Date of scheduled execution State Victim name Inmate name Status
February 8, 2001 Texas Elizabeth Alvarado, 69 Adolpho Gil Hernandez executed

Adolpho Hernandez was executed for the Sept. 30, 1988 robbery and murder of 69-year-old Elizabeth Alvarado who was beaten to death with a baseball bat inside her Lubbock, Texas home. Her purse was stolen, with $350 in cash. Elizabeth’s daughter confronted Hernandez as he was fleeing and managed to wrestle the baseball bat from him and hit him with it. He was found hiding in the bushes a short time later, with blood stains on his shirt, pants and shoes. In earlier appeals, Hernandez blamed the slaying on an alcohol-induced blackout. In the past month, however, he contended the murder was committed by a black man whose identity he did not know. This week, defense attorneys produced a bloody shirt, stored in a garage for 12 years, which they said would clear the former barber. A state judge, however, refused to stop the execution. Elizabeth’s family was again devastated one year later, when Elizabeth’s granddaughter, Melissa Ann Garcia, was raped and stabbed to death by Texas death row inmate Jack Wade Clark . Clark was executed on January 9, 2001. Hernandez had multiple previous convictions: two counts of burglary in 1977 for which he received 8 years of probation. This was revoked because of a DWI so he was sent to prison in March 1978 and was paroled after almost two years; larceny with an 8 year sentence, another burglary in 1981 for which he received a 15 year sentence and was paroled in just over four years; then returned as a parole violator with a new conviction and 15 year concurrent sentence for "unauthorized use of a motor vehicle" from which he was paroled just eight months before murdering Elizabeth.
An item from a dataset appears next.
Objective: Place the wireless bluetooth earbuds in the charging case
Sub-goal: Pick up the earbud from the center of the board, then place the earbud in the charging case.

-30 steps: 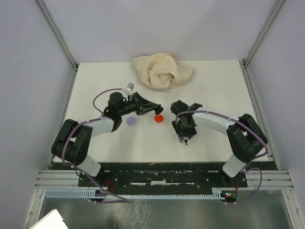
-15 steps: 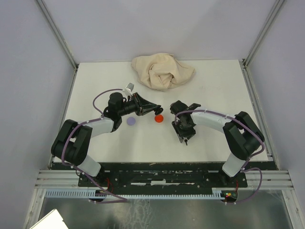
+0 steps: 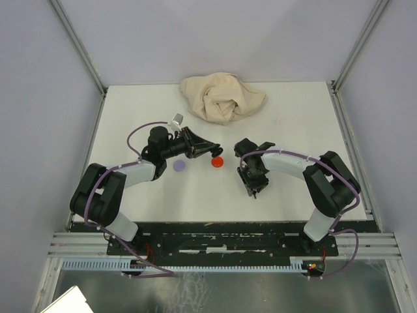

Date of scheduled execution State Victim name Inmate name Status
February 20, 2001 Oklahoma Tessa Leadford, 1 James Malicoat stayed

James Patrick Malicoat was sentenced to die for the brutal murder of Tessa Leadford, his one-year-old baby daughter, in Chickasha, Oklahoma. The baby’s mother, Mary Ann Leadford, was sentenced to Life Without Parole for allowing the beatings that led to this murder. On February 21, 1997, Tessa had already been dead for several hours when she was taken to the hospital. She had been beaten, cut and bitten. Seven of her ribs were broken and she had suffered the rupture of several internal organs, including her liver, her lungs and a kidney. Bruises covered her body, she bled internally, she had a skull fracture and her brain hemorrhaged. Malicoat worked nights and cared for Tessa during the day while Leadford worked, Attorney General Drew Edmondson said. Malicoat was married to another woman at the time and also had a child with her. The jury took only 15 minutes to find him guilty and only 35 minutes to reach a death sentence. This is not a true execution date as Malicoat had previously waived his appeals but has now changed his mind and wants to continue to appeal. At a competency hearing in December before a County judge, Malicoat told the Court that his death was the only way to "atone for it," but has now given notice to the Court of Criminal Appeals that he revokes his waiver of federal appeal remedies. At the time of the competency hearing, prosecutor Brett Burns said "This was a very difficult case." He said he and District Attorney Gene Christian had both viewed the body of the child at the time of her death. "We saw the torture and injuries inflicted by James Malicoat. At the time I had a small child and I couldn’t help identifying with Tessa," he said. Burns said Malicoat’s actions were such that death was the only adequate punishment. "He showed no remorse. Now after four years he has found remorse. Even though we despise his actions, we do have a respect for his feelings to forego further legal appeals," he said. "He is resolved to the death penalty and is at peace with it." UPDATE: 2/7/01 – An inmate scheduled to be executed Feb. 20 received a stay Tuesday from U.S. District Judge Vicki Miles-LaGrange. Miles-LaGrange postponed the execution of condemned killer James Malicoat to give him time to pursue federal court appeals. Malicoat earlier had wanted to waive his appeals, but he changed his mind. He was convicted of 1st-degree murder in the 1997 slaying of his 13-month-old daughter at his Chickasha home.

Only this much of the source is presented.